In any case, Trump’s elevation of an election day whose outcome we yet don’t know prompted me to think of what the most important days in U.S. history really are. The three above are candidates. Here are more:
- April 30, 1789, the day George Washington was inaugurated as our first president. Beginnings are important in setting tones and establishing norms. The presence of Washington and his deep faith in democracy set the tone for what the United States would become.
- July 3, 1863, the decisive day in the Battle of Gettysburg. On that day, Gen. Robert E. Lee’s Confederate forces failed to penetrate Union lines on Cemetery Ridge and were forced to retreat. A day later, Confederate forces surrendered their last Mississippi River stronghold at Vicksburg, Miss. The twin triumphs ensured the republic would survive the threat to its existence posed by Southern secession, the most serious threat of its first century.
- Dec. 7, 1941, the Japanese attack on Pearl Harbor. One of the darkest days in American history became the catalyst for one of its greatest triumphs. The surprise attack galvanized the United States into entering World War II against both Japan and, days later, against Germany, guaranteeing the ultimate defeat of the imperial Japanese empire and Adolf Hitler’s murderous Nazi regime.

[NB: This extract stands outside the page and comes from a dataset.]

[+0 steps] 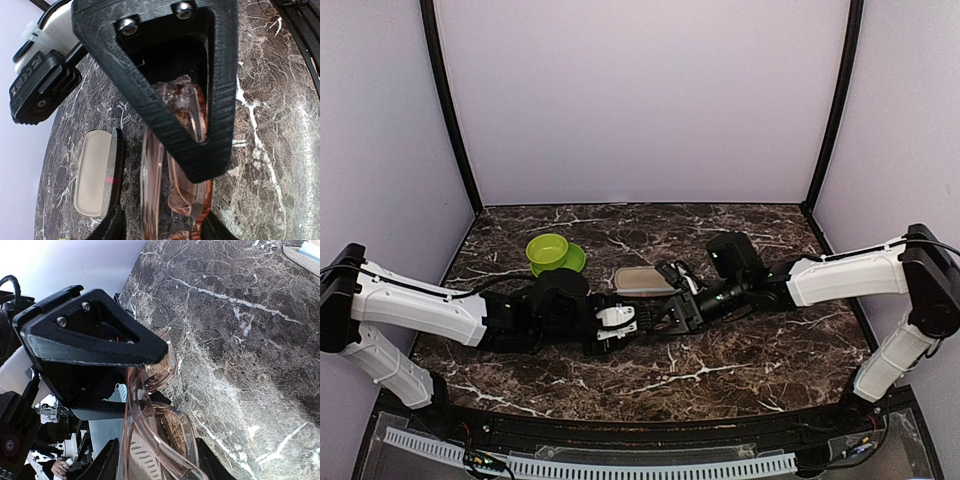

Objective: Organize the sunglasses
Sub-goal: Pass from the right arm to the left

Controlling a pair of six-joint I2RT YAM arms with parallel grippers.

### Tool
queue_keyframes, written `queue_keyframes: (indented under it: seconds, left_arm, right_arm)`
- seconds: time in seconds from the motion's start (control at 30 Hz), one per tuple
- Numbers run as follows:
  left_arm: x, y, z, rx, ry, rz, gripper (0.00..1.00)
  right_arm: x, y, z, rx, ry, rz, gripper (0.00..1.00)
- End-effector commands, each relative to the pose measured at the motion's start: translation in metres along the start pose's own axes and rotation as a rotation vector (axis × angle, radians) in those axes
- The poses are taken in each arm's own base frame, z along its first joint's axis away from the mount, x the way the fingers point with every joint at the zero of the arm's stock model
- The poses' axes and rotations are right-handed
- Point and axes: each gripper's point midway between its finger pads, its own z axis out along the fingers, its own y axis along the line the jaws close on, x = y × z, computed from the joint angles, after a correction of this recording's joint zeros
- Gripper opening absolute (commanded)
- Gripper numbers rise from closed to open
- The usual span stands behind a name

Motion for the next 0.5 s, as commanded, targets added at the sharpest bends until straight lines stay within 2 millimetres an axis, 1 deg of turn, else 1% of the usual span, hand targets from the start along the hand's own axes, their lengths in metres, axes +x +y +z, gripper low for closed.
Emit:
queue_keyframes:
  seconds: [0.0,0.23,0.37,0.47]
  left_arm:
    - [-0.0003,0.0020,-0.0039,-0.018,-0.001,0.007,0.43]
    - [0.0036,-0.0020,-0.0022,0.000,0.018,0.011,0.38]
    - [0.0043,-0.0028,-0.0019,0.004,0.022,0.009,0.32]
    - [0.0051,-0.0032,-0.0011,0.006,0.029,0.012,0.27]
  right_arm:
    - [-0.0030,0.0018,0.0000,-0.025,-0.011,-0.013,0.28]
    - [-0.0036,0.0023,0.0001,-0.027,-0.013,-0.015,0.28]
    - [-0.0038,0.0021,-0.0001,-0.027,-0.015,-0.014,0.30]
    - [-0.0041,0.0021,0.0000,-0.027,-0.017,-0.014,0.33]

- March 7, 1965, the Selma, Ala., civil rights march. A brutal assault by local and state police on hundreds of demonstrators marching across the Edmund Pettus Bridge in support of voting rights horrified the nation and inspired President Lyndon B. Johnson to seek and pass landmark federal legislation protecting and expanding the right to vote. Recent efforts to restrict it can’t obscure its importance and long-term impact.
- Nov. 4, 1980, the election of Ronald Reagan. Along with the Republican capture of the Senate after 26 years, it marked the end of the era of expansive government launched by FDR’s New Deal, codified by Republican Dwight Eisenhower’s presidency and expanded again by Johnson’s Great Society. Ever since, the two parties and opposing ideological forces have battled at relative parity.
- Sept. 11, 2001, the day international terrorists struck New York City and Washington, D.C. The worst ever foreign-launched assault on the U.S. mainland inspired President George W. Bush to mobilize Americans and allies against the global terrorist movement. But he overreached when he expanded the war in Afghanistan to Iraq, setting off a disastrous two-decade U.S. Middle East military Involvement.
- Jan. 6, 2021, the day domestic terrorists inspired by Trump’s refusal to accept his election defeat launched the greatest threat to the nation’s stability since the Civil War, overrunning the Capitol in an ultimately unsuccessful effort to prevent the certification of Joe Biden’s election. Just as peaceful transitions helped establish the United States, Trump’s refusal to accept one threatened its stability.
Will Nov. 5, 2024, join that list? It could, but possibly not in the way Trump intends. What will give Nov. 5, 2024, its greatest historical importance is if the voters deal Trump and his followers the kind of overdue electoral defeat that will end the threat to democratic government from his threats of retribution, enhanced presidential power and international isolation.